Doç. Dr. Birol ERTAN
ZORAKİ EVLİLİK ISRARI
Türkiye"nin AB ve bazı Kıbrıslı Türklerin Birleşik Kıbrıs Israrı
Birol Ertan
Türkiye"nin Avrupa Birliği"ne üyelik macerası (gerçekten de bir maceraya dönüştüğü söylenebilir) ile KKTC"de bazı kesimlerin Rumlar ile birleşik bir Kıbrıs çatısı altında yaşama ısrarı arasında garip bir benzerlik var.
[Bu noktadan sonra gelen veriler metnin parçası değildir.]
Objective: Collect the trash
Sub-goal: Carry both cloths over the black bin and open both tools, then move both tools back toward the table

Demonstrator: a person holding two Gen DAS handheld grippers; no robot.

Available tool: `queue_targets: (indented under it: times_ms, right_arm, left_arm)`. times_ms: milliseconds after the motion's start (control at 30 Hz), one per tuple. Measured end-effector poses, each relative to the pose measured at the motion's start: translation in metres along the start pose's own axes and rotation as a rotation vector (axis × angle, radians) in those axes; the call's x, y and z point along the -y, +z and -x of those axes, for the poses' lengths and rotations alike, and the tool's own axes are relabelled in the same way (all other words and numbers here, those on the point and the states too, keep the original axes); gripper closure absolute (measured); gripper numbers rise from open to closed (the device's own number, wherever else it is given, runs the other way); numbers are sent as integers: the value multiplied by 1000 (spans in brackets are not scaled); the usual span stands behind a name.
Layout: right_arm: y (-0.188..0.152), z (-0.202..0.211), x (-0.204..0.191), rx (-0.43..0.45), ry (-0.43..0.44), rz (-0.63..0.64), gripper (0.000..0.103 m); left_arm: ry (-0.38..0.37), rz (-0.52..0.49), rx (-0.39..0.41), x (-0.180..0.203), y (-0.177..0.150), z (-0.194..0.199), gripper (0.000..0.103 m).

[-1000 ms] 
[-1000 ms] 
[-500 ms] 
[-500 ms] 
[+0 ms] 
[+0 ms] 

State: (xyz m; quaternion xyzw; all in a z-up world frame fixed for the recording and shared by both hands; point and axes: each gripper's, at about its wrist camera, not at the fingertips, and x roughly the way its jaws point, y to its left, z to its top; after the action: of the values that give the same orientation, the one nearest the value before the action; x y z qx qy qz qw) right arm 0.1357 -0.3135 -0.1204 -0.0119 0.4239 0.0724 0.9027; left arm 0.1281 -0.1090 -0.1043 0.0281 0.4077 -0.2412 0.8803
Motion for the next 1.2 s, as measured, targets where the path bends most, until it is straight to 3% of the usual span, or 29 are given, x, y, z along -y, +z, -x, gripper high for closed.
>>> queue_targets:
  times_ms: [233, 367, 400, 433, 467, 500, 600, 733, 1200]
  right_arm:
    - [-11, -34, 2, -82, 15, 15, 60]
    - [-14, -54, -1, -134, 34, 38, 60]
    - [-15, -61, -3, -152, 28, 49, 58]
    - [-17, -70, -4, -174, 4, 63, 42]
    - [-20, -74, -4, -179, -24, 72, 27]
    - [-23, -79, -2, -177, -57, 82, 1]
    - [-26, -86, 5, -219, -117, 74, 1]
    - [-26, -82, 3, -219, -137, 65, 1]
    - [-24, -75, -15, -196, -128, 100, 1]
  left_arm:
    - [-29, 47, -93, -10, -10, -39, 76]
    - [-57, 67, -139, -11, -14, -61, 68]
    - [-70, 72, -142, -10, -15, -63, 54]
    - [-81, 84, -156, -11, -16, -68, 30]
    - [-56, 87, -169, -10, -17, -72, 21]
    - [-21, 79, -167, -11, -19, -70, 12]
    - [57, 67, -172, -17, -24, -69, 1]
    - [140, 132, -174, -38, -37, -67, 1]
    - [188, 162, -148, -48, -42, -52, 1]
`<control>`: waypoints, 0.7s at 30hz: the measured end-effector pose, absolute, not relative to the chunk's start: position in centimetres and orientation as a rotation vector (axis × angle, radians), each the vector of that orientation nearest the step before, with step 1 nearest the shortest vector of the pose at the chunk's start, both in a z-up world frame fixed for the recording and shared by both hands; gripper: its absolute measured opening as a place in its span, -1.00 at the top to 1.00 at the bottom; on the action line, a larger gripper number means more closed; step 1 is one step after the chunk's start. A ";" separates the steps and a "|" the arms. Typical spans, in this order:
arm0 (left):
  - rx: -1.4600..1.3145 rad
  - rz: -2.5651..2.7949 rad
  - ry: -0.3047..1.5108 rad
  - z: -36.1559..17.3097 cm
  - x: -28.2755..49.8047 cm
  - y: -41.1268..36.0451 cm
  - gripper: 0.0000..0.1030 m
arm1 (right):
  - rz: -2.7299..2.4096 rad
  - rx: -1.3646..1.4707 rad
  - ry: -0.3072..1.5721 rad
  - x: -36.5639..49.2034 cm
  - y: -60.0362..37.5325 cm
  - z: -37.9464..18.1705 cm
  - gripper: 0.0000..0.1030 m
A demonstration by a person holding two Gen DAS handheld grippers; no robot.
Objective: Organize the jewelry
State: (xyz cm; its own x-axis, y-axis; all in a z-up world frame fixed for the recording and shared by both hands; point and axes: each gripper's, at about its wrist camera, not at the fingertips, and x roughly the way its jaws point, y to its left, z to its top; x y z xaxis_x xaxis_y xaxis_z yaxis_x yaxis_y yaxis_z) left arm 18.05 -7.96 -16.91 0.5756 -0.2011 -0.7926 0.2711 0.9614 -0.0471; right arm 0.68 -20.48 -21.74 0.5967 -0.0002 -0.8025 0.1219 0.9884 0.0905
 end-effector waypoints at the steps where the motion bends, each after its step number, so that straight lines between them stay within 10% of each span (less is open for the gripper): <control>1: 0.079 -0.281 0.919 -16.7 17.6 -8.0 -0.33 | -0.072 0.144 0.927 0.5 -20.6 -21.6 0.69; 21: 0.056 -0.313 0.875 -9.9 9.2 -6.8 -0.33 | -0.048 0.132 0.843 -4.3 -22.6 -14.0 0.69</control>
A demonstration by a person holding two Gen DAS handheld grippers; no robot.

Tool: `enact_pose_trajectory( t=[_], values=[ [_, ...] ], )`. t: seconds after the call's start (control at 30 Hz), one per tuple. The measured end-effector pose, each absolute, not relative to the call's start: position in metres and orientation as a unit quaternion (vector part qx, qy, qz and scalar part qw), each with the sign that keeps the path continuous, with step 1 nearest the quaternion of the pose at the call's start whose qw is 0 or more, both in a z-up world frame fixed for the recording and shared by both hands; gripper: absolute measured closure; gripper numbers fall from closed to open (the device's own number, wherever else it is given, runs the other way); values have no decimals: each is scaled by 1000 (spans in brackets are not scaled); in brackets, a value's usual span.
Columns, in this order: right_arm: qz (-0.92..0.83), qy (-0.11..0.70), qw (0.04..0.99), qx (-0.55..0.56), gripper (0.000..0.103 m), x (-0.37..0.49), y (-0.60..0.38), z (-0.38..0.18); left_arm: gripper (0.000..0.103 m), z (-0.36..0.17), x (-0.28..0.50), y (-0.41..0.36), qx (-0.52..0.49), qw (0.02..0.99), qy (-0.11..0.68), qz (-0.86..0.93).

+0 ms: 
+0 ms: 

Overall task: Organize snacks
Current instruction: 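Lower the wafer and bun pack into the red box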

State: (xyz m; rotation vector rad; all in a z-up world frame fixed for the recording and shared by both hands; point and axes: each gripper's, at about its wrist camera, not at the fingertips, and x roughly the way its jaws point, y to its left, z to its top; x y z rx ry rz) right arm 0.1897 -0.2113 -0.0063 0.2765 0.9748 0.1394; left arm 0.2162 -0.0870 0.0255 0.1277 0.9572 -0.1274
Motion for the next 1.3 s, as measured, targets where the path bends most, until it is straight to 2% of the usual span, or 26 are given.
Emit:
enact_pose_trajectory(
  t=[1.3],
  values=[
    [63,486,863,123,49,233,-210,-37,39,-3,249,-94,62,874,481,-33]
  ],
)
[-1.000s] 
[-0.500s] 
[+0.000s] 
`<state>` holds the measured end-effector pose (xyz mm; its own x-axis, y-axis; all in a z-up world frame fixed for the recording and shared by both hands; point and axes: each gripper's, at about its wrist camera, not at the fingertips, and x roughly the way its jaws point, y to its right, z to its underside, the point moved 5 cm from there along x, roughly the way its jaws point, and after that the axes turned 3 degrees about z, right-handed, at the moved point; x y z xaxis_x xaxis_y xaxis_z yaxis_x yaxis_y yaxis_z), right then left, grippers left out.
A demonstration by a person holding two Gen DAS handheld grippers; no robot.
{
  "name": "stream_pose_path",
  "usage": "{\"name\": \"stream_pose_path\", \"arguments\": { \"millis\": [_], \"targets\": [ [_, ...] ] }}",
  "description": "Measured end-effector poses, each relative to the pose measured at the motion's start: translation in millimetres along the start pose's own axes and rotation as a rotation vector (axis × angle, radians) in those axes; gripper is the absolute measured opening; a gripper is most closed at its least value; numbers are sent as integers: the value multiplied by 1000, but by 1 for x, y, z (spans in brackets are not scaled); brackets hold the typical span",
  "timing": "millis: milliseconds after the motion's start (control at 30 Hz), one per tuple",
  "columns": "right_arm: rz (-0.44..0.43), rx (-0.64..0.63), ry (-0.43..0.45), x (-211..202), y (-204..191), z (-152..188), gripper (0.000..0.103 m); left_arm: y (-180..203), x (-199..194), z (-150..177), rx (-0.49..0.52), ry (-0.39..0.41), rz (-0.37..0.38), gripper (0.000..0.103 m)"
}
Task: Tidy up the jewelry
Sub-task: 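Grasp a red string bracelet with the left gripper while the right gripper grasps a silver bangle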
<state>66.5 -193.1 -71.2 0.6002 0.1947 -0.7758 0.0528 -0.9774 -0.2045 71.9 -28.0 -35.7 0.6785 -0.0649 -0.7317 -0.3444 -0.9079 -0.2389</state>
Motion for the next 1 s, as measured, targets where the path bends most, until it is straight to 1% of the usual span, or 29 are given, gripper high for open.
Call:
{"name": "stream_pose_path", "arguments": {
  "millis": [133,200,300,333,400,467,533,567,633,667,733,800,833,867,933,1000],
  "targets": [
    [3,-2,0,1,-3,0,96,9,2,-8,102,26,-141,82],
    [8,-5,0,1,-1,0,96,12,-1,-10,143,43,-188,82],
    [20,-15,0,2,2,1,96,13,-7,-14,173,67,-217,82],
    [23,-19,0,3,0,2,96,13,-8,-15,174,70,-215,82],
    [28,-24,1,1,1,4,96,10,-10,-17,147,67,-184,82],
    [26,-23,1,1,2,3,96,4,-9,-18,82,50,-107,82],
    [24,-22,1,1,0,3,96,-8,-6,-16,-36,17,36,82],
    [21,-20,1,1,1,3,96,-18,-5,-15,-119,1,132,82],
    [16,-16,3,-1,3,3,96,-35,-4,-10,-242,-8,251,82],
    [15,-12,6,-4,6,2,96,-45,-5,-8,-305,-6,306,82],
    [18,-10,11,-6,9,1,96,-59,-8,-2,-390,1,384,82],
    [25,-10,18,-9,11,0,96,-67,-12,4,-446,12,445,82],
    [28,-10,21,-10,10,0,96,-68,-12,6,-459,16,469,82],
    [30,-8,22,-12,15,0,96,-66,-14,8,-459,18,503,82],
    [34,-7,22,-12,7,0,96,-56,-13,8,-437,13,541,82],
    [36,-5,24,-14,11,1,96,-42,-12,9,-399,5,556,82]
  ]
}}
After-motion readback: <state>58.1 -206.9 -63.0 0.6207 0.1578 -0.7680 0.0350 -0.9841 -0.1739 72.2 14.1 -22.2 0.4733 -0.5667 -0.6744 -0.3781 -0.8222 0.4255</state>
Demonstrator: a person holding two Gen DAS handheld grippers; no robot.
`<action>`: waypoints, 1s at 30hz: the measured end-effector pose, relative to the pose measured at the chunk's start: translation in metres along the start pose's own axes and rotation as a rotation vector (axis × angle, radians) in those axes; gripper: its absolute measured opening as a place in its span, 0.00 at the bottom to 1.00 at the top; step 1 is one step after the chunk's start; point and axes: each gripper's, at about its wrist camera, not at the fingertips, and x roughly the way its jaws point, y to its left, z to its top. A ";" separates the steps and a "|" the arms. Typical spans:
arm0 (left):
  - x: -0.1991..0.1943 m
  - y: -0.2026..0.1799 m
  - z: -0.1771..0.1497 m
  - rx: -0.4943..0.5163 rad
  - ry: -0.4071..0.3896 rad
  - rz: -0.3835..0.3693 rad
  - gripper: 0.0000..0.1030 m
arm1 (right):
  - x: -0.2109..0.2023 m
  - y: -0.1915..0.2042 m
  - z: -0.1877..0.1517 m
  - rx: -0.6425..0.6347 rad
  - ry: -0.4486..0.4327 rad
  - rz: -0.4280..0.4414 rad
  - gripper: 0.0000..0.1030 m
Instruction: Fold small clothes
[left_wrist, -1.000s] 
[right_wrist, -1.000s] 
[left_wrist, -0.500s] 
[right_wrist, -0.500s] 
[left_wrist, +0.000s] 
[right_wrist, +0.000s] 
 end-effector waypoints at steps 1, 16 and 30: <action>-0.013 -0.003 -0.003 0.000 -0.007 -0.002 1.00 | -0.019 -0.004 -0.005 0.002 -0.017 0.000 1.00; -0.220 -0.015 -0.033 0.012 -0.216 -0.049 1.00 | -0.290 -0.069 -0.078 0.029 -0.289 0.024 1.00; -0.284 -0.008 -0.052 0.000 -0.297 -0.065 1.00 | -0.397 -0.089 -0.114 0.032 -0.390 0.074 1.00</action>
Türkiye"nin Avrupa Birliği"ne tam üye olup ekonomik ve siyasi bir entegrasyon projesi altında ekonomik, siyasal ve toplumsal yapısını geliştirme çabalarına bir diyeceğim yok. Ancak, daha üye olmadan bile Türkiye hakkında kabul edilmesi mümkün olmayan tehlikeli hayaller kuran AB ülkelerinden Fransa ve Almanya başta olmak üzere birçoğu, Türkiye"nin AB üyesi olmasına şiddetle karşılar. Bunu engellemek için her türlü aracı kullandıkları gibi, daha önce taraflar imzalanmış anlaşmaları görmezden geliyorlar. Türkiye"den çok daha sonra AB"ye üyelik başvurusu yapmış eski sosyalist ülkeleri bile AB üyesi yaptıkları halde, Türkiye"nin üyeliğini engellemek için her türlü oyunu oynuyorlar.
Böylesi bir atmosferde Türkiye, bir tür evlilik sayılan AB projesine dahil olabilmek için çırpınıp duruyor. Egemen ve bağımsız bir devlet olarak ekonomik ve siyasi gelişmesi yönünde önünde çok büyük fırsatlar duruyor. Kafkasların Avrupa"ya giden enerji geçiş noktalarının son halkası, NATO üyesi, güçlü bir silahlı kuvvetlerine sahip demokratik bir ülke olarak Türkiye"nin bu ısrarını anlamak kolay değil. Egemenliğini devredeceği ve birçok konuda politikalarını uyumlulaştıracağı AB ülkeleri, Türkiye"yi bölmeye çalışan terörist örgütlenmelere kucak açmış durumda. Terör örgütleri, adeta AB ülkelerince finanse ediliyor.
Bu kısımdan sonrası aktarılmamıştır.